Il avait enfoui son visage dans ses cheveux, alors qu'ils peinaient encore à retrouver leur souffle.

- De quoi ? soupira-t-elle.

- Je suis allé trop vite... J'ai pas fait attention... à toi.

Elle le serra fort contre elle, des larmes jaillirent. Elle ne voulait pas qu'il pensât cela, qu'il pensât ne pas avoir tenu compte d'elle, qu'il pensât même peut-être avoir été violent. Pas lui, non pas lui !

- Non... Non... Ne t'inquiète pas..., dit-elle d'une voix rassurante.

Il se redressa, la regarda :

- Si. J'ai pas à te manquer de respect...

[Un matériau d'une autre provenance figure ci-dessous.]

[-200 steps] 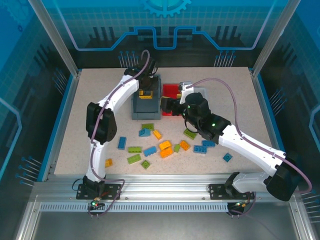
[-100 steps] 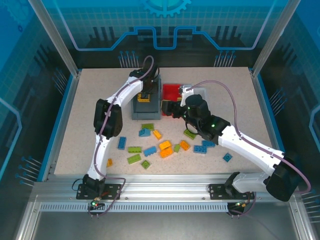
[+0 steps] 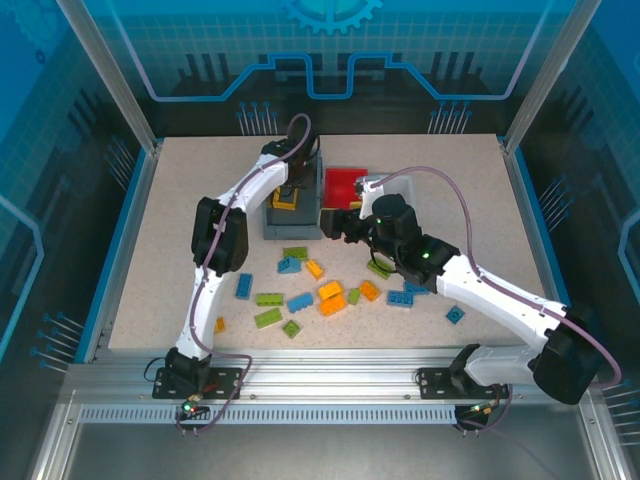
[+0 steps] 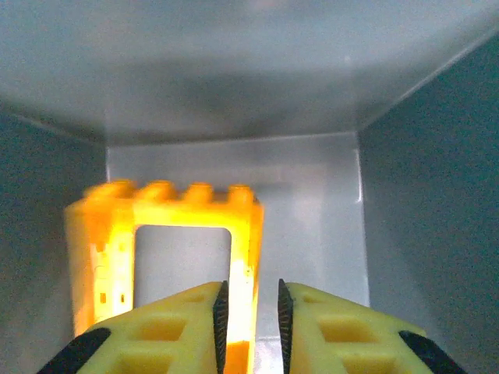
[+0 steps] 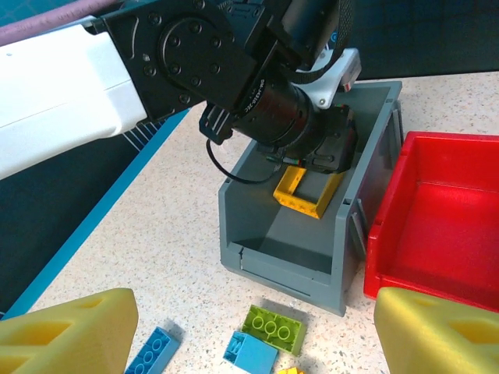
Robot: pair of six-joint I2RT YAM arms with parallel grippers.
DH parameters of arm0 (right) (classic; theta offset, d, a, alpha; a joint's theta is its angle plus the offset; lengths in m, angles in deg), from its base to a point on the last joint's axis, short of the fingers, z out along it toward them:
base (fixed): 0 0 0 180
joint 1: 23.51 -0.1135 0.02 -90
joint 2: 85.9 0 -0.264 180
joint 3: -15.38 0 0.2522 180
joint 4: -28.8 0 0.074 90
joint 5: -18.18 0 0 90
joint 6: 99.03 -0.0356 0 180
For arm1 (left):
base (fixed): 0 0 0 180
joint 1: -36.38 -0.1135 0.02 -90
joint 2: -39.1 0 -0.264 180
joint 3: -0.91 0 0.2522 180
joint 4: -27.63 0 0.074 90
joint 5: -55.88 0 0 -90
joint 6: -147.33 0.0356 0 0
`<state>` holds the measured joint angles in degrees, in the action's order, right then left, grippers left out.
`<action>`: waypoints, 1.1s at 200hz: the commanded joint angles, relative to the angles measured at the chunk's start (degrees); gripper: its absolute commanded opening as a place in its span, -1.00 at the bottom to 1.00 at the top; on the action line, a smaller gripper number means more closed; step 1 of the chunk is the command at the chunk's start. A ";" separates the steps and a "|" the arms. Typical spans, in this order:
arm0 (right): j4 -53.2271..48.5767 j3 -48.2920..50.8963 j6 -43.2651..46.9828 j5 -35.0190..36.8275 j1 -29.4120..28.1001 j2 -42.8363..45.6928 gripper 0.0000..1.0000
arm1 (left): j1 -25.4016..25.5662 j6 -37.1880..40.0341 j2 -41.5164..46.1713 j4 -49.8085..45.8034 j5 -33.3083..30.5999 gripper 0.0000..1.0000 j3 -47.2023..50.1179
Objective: Sort the legos into containers by color
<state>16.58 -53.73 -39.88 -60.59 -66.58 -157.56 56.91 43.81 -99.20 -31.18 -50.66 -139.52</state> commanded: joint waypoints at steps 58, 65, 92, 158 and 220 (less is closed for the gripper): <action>-13.34 1.86 -0.77 7.52 0.49 9.67 0.60 | 3.92 -4.90 17.16 -1.02 -2.03 -0.03 2.58; -16.73 1.50 -1.98 9.85 0.54 10.56 0.59 | 4.49 -6.30 20.09 -0.11 -1.31 -0.01 5.34; -34.37 -0.62 -12.45 19.00 0.92 12.46 0.57 | 9.52 -8.67 35.03 6.27 3.59 0.15 19.61; -51.49 4.22 -40.29 9.00 14.40 9.06 0.57 | 32.84 -14.97 66.05 25.05 14.71 0.75 60.29; -48.48 9.06 -47.65 -2.67 27.88 4.90 0.57 | 42.86 -19.20 70.34 28.80 10.88 0.74 69.49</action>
<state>-30.33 -45.47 -82.83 -59.68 -42.23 -154.59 98.53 26.46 -30.57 -7.16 -38.27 -70.63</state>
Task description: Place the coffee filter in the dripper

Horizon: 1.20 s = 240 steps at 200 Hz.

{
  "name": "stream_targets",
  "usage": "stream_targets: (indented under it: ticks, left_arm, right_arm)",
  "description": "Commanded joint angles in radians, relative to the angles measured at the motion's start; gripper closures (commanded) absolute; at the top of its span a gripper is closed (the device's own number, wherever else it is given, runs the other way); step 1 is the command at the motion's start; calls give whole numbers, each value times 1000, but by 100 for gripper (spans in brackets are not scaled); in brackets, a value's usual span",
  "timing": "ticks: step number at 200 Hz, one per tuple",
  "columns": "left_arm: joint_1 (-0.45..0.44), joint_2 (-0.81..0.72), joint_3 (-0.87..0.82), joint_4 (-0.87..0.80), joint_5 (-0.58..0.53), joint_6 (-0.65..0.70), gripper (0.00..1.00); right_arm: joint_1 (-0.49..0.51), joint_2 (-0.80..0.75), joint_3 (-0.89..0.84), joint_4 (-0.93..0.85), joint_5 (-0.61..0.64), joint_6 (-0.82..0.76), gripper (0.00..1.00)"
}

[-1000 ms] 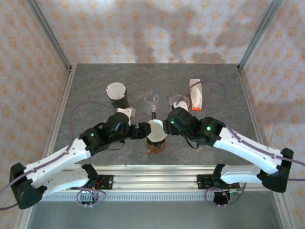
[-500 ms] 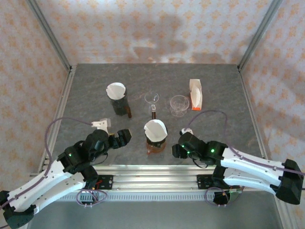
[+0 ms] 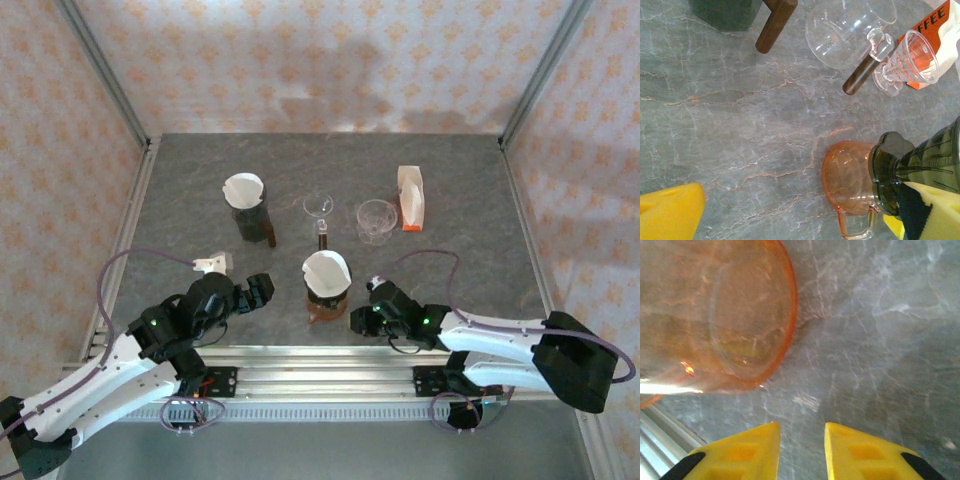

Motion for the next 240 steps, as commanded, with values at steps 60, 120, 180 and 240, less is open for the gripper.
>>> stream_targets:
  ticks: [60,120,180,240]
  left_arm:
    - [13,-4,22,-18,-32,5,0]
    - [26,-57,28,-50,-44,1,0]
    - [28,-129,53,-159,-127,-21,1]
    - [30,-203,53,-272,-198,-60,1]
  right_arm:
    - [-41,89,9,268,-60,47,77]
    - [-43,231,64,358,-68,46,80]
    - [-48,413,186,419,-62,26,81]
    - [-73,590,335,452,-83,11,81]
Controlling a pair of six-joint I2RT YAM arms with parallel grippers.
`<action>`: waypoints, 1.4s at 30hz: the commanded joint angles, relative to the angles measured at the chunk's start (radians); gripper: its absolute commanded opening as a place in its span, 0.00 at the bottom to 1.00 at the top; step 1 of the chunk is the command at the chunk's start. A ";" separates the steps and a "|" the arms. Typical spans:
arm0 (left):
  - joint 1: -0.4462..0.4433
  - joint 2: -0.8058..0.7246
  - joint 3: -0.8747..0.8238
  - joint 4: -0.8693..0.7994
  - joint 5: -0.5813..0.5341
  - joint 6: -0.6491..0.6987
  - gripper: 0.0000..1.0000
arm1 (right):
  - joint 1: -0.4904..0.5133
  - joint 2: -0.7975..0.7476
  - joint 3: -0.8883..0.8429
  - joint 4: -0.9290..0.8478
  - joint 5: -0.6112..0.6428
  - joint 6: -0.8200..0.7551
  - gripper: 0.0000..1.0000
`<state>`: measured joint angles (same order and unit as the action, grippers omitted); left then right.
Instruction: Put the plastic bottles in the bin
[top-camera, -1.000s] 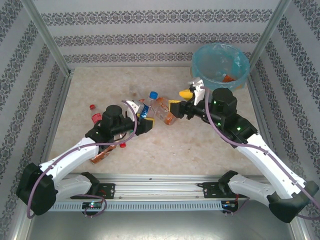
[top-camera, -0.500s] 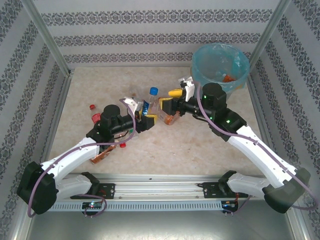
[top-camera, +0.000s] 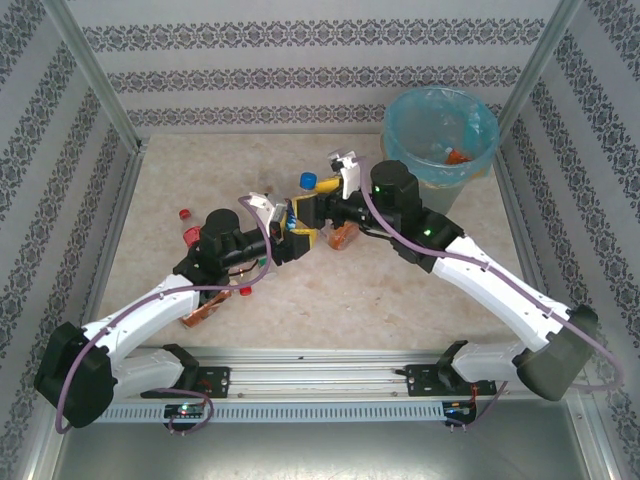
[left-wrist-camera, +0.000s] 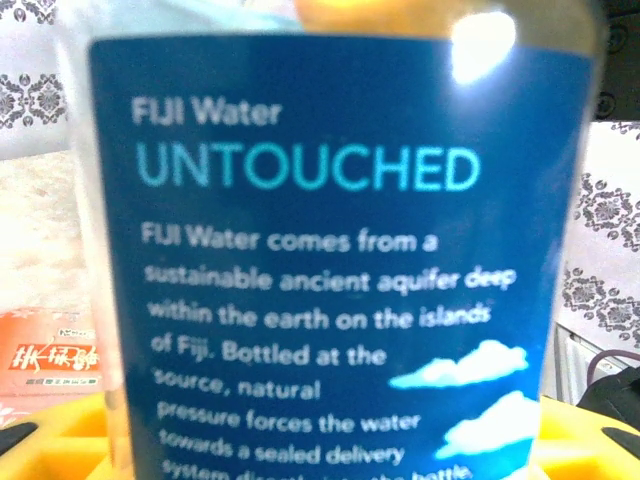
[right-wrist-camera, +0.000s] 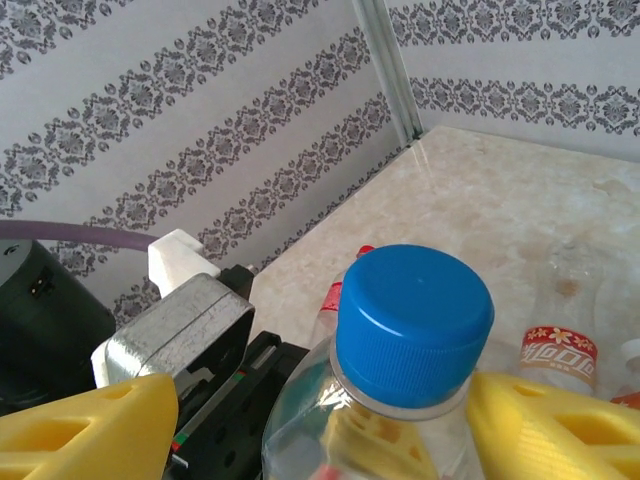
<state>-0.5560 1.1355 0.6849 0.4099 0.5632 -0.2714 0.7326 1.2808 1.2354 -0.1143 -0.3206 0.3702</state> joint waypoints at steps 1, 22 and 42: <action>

- Mais en quoi l'aurais-tu fait ? Je te voulais autant que tu me voulais...

Il la fixa un long moment, silencieux, grave. Puis il replongea dans son cou, y déposa des petits baisers délicats qui la firent frémir, puis vint boire l'eau de ses larmes, embrassa ses cils. Elle le gardait toujours serré très fort contre elle. Et, soudain, elle comprit que ce n'étaient pas ses larmes qui mouillaient encore son visage, mais celles de Mickaël. Les mains de Maureen abandonnèrent les reins du jeune homme pour se glisser dans ses cheveux, puis elle écarta un peu son visage du sien, pour à son tour le regarder. Son regard vert la transperça, la bouleversa tant et tant qu'elle n'aurait su trouver de mots pour dire cette émotion qui la submergeait. De sa bouche, ce fut maintenant à elle de frôler ses joues, ses yeux, comme il l'avait fait pour elle l'instant d'avant.

Et ils s'endormirent, le goût salé des larmes de l'autre gravé sur leurs lèvres.